- **Aim of the exercise**: Tally every line below where "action" appears, then report the total alone.

- **Data shown**:

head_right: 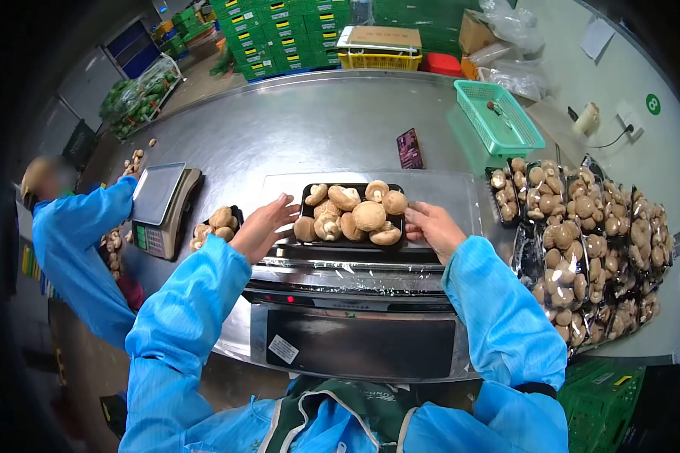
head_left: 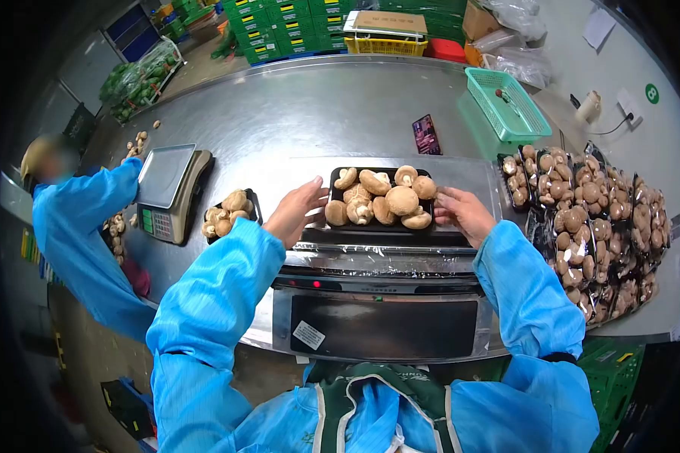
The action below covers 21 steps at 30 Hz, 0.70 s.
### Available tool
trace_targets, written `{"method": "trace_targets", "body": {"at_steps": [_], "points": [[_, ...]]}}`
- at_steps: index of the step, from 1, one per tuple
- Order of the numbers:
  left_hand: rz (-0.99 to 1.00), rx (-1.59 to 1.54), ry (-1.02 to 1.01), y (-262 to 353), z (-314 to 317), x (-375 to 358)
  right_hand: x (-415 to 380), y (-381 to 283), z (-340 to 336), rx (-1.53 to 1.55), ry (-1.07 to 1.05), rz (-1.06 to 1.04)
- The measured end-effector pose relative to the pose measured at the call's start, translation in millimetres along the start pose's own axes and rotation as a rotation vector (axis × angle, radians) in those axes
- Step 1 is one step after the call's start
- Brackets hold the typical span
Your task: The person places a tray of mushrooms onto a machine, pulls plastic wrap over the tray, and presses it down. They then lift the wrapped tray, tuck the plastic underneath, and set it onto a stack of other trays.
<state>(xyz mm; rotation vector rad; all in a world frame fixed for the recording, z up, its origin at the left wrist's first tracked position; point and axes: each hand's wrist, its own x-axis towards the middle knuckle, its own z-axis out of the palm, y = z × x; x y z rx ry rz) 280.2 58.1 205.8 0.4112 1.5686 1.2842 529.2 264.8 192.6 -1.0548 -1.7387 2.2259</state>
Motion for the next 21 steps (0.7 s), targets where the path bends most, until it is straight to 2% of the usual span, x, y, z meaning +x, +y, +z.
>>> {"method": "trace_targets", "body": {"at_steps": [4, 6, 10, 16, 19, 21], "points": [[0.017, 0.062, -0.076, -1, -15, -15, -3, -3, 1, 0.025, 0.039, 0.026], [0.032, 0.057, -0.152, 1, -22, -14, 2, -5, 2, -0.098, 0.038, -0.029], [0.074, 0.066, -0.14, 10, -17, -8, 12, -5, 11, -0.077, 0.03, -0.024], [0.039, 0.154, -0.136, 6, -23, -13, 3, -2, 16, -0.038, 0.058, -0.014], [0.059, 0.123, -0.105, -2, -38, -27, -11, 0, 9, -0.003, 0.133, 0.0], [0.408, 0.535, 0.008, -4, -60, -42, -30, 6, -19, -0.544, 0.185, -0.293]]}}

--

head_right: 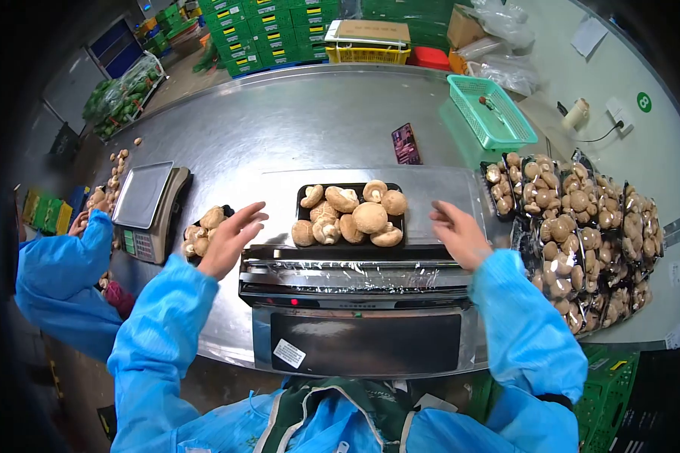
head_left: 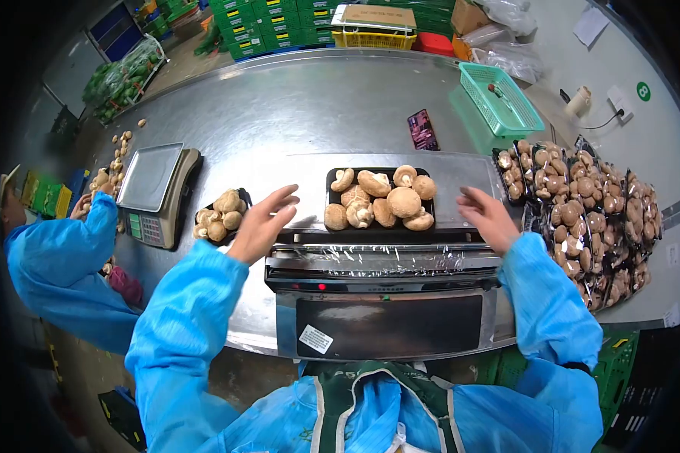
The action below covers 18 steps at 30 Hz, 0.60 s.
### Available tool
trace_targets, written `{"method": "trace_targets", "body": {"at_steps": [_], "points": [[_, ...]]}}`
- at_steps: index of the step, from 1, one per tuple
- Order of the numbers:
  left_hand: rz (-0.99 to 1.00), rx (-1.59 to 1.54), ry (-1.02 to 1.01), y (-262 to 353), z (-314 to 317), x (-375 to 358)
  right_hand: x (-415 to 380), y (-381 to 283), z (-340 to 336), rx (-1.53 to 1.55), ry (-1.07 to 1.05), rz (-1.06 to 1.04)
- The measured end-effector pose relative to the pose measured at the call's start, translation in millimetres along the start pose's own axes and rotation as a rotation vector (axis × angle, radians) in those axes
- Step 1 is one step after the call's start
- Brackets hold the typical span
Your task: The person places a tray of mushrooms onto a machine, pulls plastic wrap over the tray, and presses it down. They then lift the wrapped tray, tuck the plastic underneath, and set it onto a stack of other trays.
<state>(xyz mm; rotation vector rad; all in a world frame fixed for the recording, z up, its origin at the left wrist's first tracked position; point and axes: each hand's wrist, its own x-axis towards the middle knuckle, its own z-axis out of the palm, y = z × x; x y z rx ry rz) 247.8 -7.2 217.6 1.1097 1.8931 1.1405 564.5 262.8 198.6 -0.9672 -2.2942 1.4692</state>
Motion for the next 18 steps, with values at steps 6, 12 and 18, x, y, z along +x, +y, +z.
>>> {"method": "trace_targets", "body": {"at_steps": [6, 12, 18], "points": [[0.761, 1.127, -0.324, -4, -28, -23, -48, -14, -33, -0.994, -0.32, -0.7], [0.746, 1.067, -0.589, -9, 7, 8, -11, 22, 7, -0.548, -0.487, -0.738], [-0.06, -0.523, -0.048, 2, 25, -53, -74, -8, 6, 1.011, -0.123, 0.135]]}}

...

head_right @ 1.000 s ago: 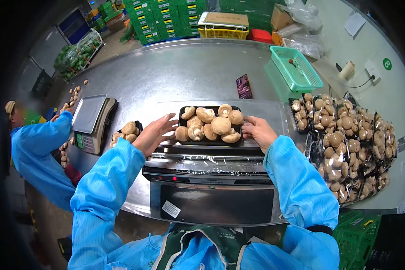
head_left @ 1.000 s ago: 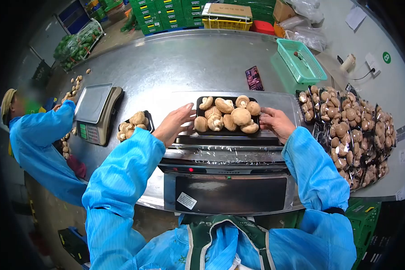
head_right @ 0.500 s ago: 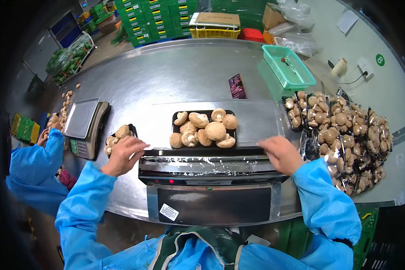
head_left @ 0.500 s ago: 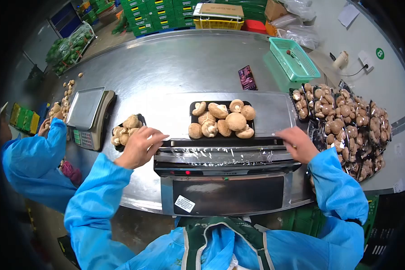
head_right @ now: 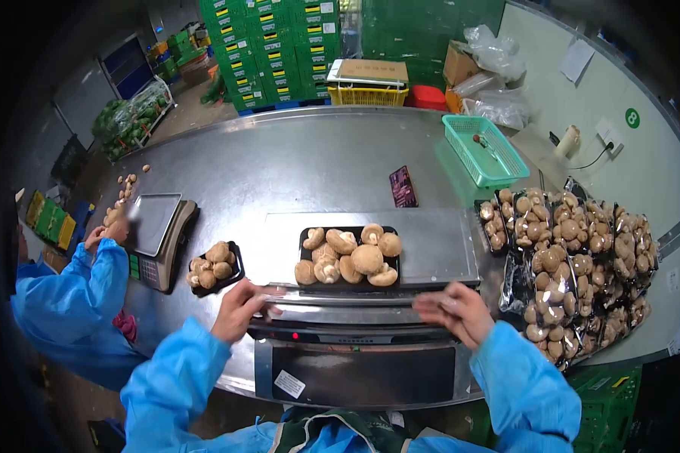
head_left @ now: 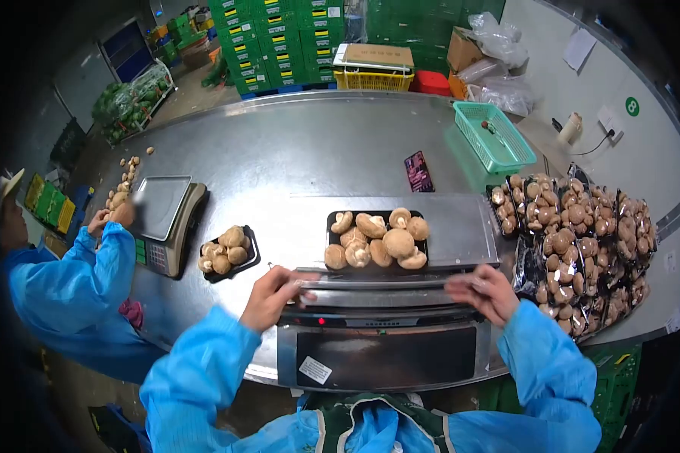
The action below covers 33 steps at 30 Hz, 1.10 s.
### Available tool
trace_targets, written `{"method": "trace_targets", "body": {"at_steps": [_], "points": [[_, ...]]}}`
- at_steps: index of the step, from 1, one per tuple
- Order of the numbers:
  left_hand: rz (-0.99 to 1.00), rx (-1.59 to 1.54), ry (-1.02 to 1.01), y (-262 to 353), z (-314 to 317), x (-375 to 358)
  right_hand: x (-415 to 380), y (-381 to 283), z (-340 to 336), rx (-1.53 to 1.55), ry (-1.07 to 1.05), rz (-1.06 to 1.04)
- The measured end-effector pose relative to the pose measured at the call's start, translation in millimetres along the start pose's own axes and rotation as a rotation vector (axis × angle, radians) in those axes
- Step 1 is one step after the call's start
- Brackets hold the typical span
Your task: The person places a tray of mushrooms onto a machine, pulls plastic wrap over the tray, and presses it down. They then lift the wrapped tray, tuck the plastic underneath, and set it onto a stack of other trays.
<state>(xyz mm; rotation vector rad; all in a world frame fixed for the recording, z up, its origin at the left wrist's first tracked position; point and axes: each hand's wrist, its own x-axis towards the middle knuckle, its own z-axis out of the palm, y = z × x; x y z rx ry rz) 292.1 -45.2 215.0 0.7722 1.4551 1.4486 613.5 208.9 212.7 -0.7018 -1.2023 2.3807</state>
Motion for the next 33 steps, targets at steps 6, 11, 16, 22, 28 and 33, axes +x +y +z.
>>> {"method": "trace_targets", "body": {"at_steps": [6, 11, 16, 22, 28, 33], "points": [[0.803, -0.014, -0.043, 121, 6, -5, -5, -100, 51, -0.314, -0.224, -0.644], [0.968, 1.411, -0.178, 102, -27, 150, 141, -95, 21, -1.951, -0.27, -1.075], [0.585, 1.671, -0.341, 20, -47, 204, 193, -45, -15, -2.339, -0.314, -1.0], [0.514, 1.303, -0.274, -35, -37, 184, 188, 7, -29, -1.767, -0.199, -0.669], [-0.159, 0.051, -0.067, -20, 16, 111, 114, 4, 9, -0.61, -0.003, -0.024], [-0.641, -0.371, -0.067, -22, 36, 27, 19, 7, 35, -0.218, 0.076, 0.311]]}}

- **Answer box**: 3